Now dubbed BigQuery ML, the new version lets you use simple Structured Query Language (SQL) statements to build and deploy ML models for predictive analytics. The other two most well-known names are Amazon’s Relational Database Service and Microsoft’s Azure SQL, and you can find more in our recent cloud database service roundup. Now in beta, BigQuery ML enables analysts (and data scientists) to run predictive analytics such as forecasting sales and creating customer segments right on top of the data where it is stored. Topping the substantial list of upgrades after ML are a clustering capability, BigQuery Geographic Information Systems (BigQuery GIS), a new Google Sheets data connector, and a new Google Sheets data connector.
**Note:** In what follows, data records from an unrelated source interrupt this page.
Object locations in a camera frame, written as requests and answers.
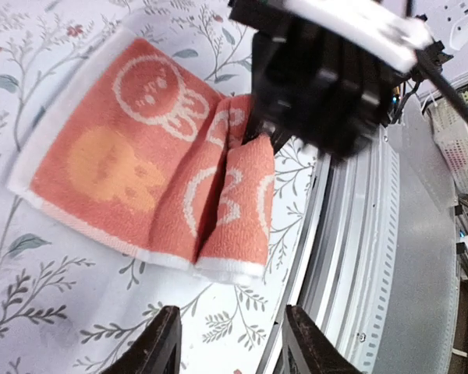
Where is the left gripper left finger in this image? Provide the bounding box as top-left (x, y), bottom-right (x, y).
top-left (102, 305), bottom-right (182, 374)

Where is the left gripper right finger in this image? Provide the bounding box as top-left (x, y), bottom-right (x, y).
top-left (282, 305), bottom-right (360, 374)

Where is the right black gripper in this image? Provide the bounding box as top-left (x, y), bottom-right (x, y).
top-left (229, 0), bottom-right (398, 158)

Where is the orange bunny towel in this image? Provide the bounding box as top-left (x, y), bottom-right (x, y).
top-left (8, 28), bottom-right (275, 284)

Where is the front aluminium rail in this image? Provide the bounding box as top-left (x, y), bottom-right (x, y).
top-left (249, 97), bottom-right (459, 373)

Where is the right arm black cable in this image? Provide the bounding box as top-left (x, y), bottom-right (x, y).
top-left (403, 0), bottom-right (468, 143)

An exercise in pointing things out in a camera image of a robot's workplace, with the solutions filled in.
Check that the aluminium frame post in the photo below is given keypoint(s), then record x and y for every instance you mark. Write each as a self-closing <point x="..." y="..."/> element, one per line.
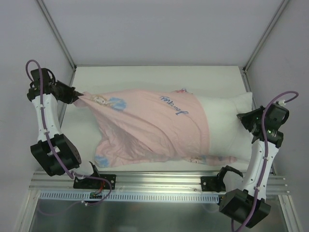
<point x="51" y="24"/>
<point x="265" y="35"/>

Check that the white slotted cable duct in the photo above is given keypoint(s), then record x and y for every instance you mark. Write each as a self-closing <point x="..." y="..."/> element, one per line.
<point x="130" y="197"/>

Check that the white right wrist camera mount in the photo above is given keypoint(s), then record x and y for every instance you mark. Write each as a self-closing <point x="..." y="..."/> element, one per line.
<point x="282" y="103"/>

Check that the aluminium mounting rail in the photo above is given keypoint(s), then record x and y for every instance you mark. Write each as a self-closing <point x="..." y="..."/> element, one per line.
<point x="156" y="182"/>

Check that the left aluminium frame post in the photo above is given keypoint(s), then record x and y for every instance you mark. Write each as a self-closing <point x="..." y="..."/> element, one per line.
<point x="51" y="24"/>

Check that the blue and pink printed pillowcase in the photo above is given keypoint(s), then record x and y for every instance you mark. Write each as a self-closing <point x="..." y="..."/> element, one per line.
<point x="140" y="126"/>

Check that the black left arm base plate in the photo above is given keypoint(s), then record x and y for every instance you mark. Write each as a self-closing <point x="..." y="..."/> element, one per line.
<point x="107" y="181"/>

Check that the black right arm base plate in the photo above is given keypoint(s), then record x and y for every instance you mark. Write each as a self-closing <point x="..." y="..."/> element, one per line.
<point x="212" y="184"/>

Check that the white pillow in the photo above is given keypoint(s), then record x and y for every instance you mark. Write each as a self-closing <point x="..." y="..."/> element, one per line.
<point x="229" y="140"/>

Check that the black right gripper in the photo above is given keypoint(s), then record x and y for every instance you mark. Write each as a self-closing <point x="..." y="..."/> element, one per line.
<point x="247" y="118"/>

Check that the right aluminium frame post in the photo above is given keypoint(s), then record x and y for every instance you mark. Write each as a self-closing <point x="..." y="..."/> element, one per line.
<point x="265" y="35"/>

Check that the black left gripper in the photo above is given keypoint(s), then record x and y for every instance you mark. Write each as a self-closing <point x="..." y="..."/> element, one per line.
<point x="71" y="94"/>

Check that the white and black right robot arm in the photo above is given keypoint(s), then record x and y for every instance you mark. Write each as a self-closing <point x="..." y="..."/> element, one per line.
<point x="245" y="198"/>

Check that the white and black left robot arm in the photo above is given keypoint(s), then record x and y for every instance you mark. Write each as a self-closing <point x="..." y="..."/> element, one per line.
<point x="85" y="169"/>

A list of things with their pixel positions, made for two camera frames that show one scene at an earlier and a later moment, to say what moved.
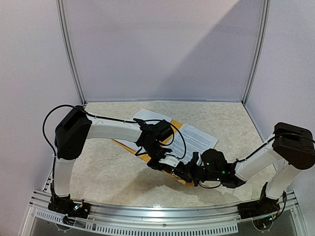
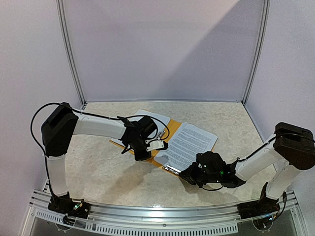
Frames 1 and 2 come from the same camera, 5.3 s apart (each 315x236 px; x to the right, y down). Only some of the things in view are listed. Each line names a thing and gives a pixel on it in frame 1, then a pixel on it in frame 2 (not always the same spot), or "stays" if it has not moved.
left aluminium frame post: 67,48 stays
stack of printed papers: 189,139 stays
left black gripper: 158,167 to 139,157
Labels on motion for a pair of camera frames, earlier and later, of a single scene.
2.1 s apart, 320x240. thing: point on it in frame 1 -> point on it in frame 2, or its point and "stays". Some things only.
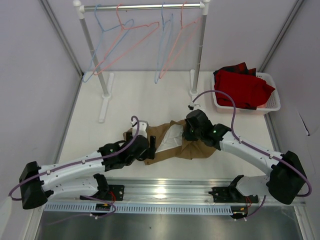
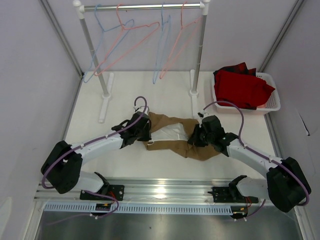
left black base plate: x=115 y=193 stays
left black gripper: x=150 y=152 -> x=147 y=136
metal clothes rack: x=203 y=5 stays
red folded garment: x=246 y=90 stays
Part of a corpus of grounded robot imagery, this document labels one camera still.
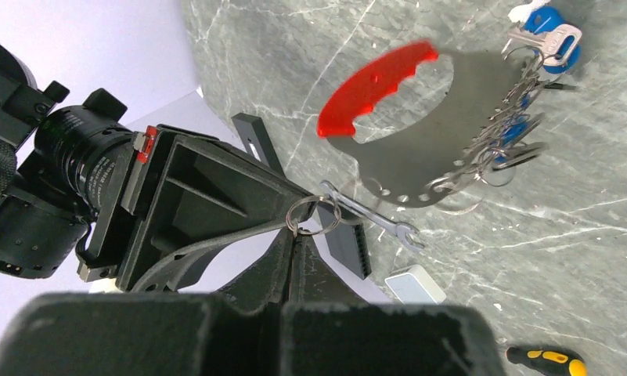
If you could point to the yellow black screwdriver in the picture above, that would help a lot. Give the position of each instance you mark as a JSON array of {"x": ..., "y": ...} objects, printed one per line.
[{"x": 548, "y": 360}]

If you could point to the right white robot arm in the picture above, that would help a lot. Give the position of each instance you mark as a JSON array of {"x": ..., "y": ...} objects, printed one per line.
[{"x": 51, "y": 156}]

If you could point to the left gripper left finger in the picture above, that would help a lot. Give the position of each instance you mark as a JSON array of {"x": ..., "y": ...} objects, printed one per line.
[{"x": 264, "y": 280}]

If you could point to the black box left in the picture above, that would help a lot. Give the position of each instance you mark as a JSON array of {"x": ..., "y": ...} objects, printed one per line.
[{"x": 347, "y": 242}]

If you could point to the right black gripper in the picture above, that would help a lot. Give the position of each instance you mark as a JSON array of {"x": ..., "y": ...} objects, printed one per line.
[{"x": 174, "y": 200}]

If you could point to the silver open-end wrench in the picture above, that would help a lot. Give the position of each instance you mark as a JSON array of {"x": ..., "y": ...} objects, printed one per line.
[{"x": 405, "y": 232}]

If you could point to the grey key holder red handle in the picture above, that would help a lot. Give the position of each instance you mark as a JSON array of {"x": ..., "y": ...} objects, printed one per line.
[{"x": 478, "y": 127}]

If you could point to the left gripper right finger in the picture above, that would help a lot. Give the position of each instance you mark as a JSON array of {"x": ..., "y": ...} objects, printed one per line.
[{"x": 315, "y": 286}]

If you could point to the small white plastic box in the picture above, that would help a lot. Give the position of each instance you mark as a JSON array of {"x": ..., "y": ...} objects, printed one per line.
[{"x": 414, "y": 285}]
In the context of New York City pre-trial bail hearings, a team of prominent computer scientists and economists determined that algorithms have the potential to achieve significantly more-equitable decisions than the judges who currently make bail decisions, with “jailing rate reductions [of] up to 41.9% with no increase in crime rates. Unfortunately, decades of psychological research in judgment and decision making has demonstrated time and time again that humans are remarkably bad judges of quality in a wide range of contexts. In all the examples mentioned above, the humans who used to make decisions were so remarkably bad that replacing them with algorithms both increased accuracy and reduced institutional biases. Critiques of algorithmic decision making have spawned a rich new wave of research in machine learning that takes more seriously the social and political consequences of algorithms.